PREVENTION OF EARLY PERIPROSTHETIC JOINT INFECTIONS IN A UNIVERSITY HOSPITAL

European Bone and Joint Infection Society (EBJIS) meeting, Antwerp, Belgium, September 2019.



Abstract

Aim

The incidence of early periprosthetic joint infection (PJI) after total hip arthroplasty (THA) and total knee arthroplasty (TKA) is between 1 and 2 percent. In our department approximately 700 primary THAs and TKAs are performed annually. In 2015 and 2016 the incidence of early PJIs was nearly 3%. The aim of this study was to see if it was possible to reduce the incidence of infection by employing a bundle of measures by involving staff from all aspects of patient flow and addressing preventing measures in every step of the patients´ course throughout the hospital.

Method

The Arthroplasty surgeon team reviewed the Proceedings of the International Consensus Meeting on Periprosthetic Joint Infection of 2013. Issues where literature had shown a significant effect on prevention of PJI was identified and written in an action plan.

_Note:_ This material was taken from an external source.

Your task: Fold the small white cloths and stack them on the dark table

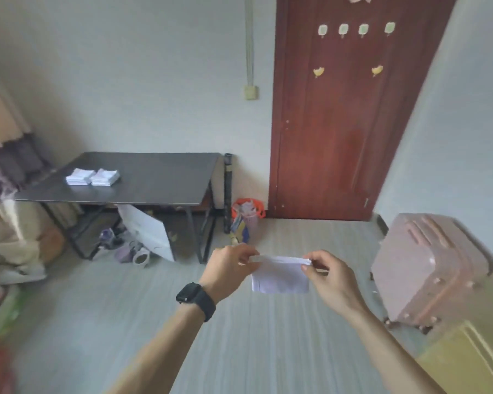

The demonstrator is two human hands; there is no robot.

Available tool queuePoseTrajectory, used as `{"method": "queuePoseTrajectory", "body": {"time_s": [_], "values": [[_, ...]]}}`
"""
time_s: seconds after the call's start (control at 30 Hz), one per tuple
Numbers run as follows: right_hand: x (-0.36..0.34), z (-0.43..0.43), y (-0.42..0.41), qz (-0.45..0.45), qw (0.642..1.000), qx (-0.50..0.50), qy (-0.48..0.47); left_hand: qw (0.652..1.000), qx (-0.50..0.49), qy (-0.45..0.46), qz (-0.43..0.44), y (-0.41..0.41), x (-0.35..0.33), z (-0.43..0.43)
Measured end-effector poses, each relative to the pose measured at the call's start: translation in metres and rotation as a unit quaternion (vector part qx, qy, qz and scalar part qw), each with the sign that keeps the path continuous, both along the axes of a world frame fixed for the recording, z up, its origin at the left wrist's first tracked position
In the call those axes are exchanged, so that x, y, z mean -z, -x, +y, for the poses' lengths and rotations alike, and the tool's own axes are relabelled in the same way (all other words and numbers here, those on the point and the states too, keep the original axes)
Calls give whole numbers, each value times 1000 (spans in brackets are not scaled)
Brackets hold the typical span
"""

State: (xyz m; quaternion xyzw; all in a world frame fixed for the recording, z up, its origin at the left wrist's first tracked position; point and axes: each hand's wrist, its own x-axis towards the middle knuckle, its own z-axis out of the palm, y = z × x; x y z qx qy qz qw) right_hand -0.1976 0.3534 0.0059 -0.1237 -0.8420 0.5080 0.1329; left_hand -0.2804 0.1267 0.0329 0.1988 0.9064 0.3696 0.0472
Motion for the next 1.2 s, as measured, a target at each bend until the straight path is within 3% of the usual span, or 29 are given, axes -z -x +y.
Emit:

An interdisciplinary team with staff from all aspects of patient flow was established. In January 2017 the action plan was presented to the interdisciplinary team. The team discussed in what way the different issues could be solved, and issues that could be addressed without extra costs were implemented immediately. The issues addressed in the meeting were: preoperative risk factors, preoperative skin preparation, perioperative antibiotics, reducing particle amount and reducing traffic in the surgical theatre.

Results

Early PJIs (symptoms within 30 days of index surgery) has been registered in our local quality register since 2011. Every infection is assured in order to apply to international criteria. There were 31 early PJIs among the 1100 primary THAs and TKAs performed before the intervention and 13 early PJIs among the 1100 after. The incidence the last two years before the intervention was 2.7% and the two years after intervention incidence was 1.2% (p=0.009).

Conclusions

In this study we have shown that it is possible to reduce the incidence of early periprosthetic infections after primary THA and TKA in a university hospital. The patients referred to our department are of all categories, from healthy to great comorbidity. By focusing on optimizing the patient, preoperative antibiotics and traffic and behavior in the surgical theatre, we were able to reduce the infection incidence significantly. It is important to address the whole patient course, and introduce bundle of measures, in addition to involving staff from all aspects of the patient flow.